# Summer peach wine



## Donatelo (Jun 26, 2019)

I found this old recipe that my dad used to make. It calls for plums , sugar. lemon juice, and yeast.
Decided to modernize it and make some peach wine in his honor. A friend gave me five boxes of her discard peaches and I salvaged about 20 pounds of good fruit from that. Here is what I'm doing.

5 gallons water
12.6 lbs. sugar
18 lbs. peach halves
7.5 tsp. acid blend
1 1/4 tsp. tannin
5 tsp. yeast nutrient
5 campden tablets crushed
2 1/2 tsp. pectic enzyme
1 packet premier blanc yeast.
1 packet of oak chips

I peeled and froze the peaches, Used a potato masher to mash them up. Placed in primary. Boiled sugar and water until dissolved and added a frozen milk jug of ice to cool it down. Took SG at 1.090.
After 12 hours I added all ingredients except yeast, pectic enzyme and light toasted oak chips.
Next morning I added the yeast to half cup of warm water , then added the pectic enzyme, oak chips and yeast.
Sealed it up and added an air lock.

Do you think I should not seal the primary and just cover with a cloth?


----------



## salcoco (Jun 26, 2019)

cover with cloth and stir at least twice a day.


----------



## StFrancis (Jun 26, 2019)

Your instincts are correct. Just a cloth. You will need to push down the cap twice a day. I usually keep my peaches in a paint strainer bag til primary is nearly done, then rack to secondary, draining as much from the pulp bag as I can...tjen to airlock.


----------



## Donatelo (Jun 26, 2019)

Thanks, guys, I need your expertiece. I've made several wines , but never from scratch.


----------



## mainshipfred (Jun 26, 2019)

Donatelo said:


> Thanks, guys, I need your expertiece. I've made several wines , but never from scratch.



Good luck with it!


----------



## Donatelo (Jun 26, 2019)

StFrancis said:


> Your instincts are correct. Just a cloth. You will need to push down the cap twice a day. I usually keep my peaches in a paint strainer bag til primary is nearly done, then rack to secondary, draining as much from the pulp bag as I can...tjen to airlock.
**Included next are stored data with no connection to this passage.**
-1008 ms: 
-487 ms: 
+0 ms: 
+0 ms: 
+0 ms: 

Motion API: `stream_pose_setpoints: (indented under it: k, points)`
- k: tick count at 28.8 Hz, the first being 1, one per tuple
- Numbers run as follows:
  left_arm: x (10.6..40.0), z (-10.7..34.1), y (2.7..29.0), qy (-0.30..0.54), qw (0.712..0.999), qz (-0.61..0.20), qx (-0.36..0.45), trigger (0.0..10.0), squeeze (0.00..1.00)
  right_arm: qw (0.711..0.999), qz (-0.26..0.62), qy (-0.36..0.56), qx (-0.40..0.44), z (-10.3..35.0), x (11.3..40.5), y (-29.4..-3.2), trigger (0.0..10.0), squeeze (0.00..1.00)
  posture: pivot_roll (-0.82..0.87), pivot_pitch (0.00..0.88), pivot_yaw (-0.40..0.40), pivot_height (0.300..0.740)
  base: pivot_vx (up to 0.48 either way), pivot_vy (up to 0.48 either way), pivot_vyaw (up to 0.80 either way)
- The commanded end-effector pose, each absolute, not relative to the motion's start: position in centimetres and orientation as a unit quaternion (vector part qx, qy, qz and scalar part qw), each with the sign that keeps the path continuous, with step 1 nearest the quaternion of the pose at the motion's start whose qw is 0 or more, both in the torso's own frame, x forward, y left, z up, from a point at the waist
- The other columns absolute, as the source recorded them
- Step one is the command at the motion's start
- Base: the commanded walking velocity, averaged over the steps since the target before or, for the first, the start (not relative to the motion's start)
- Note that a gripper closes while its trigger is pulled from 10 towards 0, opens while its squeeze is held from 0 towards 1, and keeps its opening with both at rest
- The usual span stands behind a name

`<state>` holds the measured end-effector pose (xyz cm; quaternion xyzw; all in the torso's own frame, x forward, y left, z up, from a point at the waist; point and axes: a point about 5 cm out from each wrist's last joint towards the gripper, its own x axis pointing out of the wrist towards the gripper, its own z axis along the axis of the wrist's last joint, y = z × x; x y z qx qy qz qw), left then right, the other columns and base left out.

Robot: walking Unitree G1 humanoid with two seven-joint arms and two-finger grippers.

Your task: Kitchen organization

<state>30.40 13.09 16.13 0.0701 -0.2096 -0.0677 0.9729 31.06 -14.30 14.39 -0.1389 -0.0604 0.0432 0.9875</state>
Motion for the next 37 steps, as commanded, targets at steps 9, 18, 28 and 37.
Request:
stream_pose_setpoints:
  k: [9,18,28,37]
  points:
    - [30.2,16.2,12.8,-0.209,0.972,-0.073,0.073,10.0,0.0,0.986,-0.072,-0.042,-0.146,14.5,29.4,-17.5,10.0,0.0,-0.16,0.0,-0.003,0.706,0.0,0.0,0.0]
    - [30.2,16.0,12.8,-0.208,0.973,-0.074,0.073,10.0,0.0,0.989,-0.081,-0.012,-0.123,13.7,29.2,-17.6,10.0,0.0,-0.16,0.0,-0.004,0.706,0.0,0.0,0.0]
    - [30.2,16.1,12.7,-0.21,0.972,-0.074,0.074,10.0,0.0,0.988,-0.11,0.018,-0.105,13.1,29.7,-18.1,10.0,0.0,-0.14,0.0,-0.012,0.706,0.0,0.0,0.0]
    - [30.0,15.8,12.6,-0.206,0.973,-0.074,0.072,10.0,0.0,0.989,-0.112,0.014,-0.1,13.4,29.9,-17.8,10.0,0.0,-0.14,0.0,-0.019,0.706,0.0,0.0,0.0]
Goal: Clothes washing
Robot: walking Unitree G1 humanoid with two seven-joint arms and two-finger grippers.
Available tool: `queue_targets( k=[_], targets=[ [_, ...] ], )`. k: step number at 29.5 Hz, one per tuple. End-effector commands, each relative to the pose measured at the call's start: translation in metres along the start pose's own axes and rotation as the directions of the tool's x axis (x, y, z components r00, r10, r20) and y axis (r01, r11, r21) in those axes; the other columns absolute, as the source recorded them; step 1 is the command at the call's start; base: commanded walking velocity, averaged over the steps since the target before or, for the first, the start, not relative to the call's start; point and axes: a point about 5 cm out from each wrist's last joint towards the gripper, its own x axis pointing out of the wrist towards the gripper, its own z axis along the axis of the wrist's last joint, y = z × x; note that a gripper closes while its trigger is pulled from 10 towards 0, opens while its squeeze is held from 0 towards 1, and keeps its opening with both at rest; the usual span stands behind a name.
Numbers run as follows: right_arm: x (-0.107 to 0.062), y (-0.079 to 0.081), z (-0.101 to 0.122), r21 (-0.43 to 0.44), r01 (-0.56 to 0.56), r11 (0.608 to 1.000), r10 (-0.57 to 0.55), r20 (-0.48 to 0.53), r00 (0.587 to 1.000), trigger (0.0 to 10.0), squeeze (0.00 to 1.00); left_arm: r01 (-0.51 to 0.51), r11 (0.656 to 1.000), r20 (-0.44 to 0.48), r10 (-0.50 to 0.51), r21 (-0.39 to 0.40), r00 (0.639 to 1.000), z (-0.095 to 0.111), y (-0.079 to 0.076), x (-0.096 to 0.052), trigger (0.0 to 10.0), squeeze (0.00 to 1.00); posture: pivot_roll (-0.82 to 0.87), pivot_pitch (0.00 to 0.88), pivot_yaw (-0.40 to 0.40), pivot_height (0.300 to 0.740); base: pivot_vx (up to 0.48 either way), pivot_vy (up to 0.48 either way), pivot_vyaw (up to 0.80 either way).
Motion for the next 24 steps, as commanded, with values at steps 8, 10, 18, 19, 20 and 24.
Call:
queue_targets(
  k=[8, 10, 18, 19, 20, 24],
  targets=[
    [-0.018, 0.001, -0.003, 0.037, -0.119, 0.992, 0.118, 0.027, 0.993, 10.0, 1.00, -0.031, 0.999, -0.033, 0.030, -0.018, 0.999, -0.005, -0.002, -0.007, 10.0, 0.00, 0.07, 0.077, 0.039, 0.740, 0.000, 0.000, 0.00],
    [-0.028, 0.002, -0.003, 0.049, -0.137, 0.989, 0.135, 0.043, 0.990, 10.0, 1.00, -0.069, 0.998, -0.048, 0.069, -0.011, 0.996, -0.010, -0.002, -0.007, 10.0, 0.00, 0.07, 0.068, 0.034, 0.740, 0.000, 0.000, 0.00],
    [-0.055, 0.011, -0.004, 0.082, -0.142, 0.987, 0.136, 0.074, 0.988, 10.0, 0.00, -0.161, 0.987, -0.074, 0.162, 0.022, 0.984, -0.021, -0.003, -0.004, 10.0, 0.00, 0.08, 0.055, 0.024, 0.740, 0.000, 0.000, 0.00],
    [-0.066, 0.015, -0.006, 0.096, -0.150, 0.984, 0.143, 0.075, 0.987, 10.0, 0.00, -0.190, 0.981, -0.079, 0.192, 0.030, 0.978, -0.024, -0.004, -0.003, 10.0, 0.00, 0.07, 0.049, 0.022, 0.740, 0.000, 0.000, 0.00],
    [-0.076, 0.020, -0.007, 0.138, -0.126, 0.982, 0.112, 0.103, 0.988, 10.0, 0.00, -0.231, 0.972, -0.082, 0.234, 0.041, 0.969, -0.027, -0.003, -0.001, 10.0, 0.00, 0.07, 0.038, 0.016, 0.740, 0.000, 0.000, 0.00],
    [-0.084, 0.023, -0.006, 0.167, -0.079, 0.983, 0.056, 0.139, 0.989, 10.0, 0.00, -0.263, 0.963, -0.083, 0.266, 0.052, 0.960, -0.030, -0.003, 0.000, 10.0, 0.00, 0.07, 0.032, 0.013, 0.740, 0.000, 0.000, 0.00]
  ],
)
I have a nice nylon bag but I didn't dig it out of my storage. I wish that I had , but such is life. Do you think it will matter to the taste in the end?
I plan to pour the must into the bag just before I transfer to the glass demijohn. Then add the airlock.


----------



## Rice_Guy (Jun 27, 2019)

Donatelo said:


> I have a nice nylon bag . . . Do you think it will matter to the taste in the end?. . . I plan to pour the must into the bag just before I transfer to the glass demijohn.


In essence this is what I have done a few times. My setup stretches the nylon over pvc pipe with 1/2 inch holes, solids are scooped in, and then pressed with a reverse acting bar clamp. The press plate is round plexiglass.

The theoretical damage is that I am oxygenating part of the wine which I don’t want with a fruit wine. I have tried to do this at 1.020 so that there is still some CO2 production. Jury is out on does this oxygen really matter, I haven’t tried control tests and look at at as squeezing a bag of berries/ pulp. Foam was an issue last year, flooded the air lock.

My peach takes forever to clear, and I have added more pectase at third racking.


----------



## Donatelo (Jun 27, 2019)

Rice_Guy said:


> In essence this is what I have done a few times. My setup stretches the nylon over pvc pipe with 1/2 inch holes, solids are scooped in, and then pressed with a reverse acting bar clamp. The press plate is round plexiglass.
> 
> The theoretical damage is that I am oxygenating part of the wine which I don’t want with a fruit wine. I have tried to do this at 1.020 so that there is still some CO2 production. Jury is out on does this oxygen really matter, I haven’t tried control tests and look at at as squeezing a bag of berries/ pulp. Foam was an issue last year, flooded the air lock.
> 
> My peach takes forever to clear, and I have added more pectase at third racking.


By the word "pectase" do you mean pectic enzyme? And why add more at that point? Are you using pectic enzyme to clear the wine in the final rackings.?


----------



## Rice_Guy (Jun 27, 2019)

Donatelo said:


> By the word "pectase" do you mean pectic enzyme? And why add more at that point? Are you using pectic enzyme to clear the wine in the final rackings.?


Peach takes forever to clear& was prepping for a contest. Tried filter BonVino#3 still cloudy, pectic enzyme (pectase) and another month. Wound up with wow peach flavor and some sediment = white ribbon.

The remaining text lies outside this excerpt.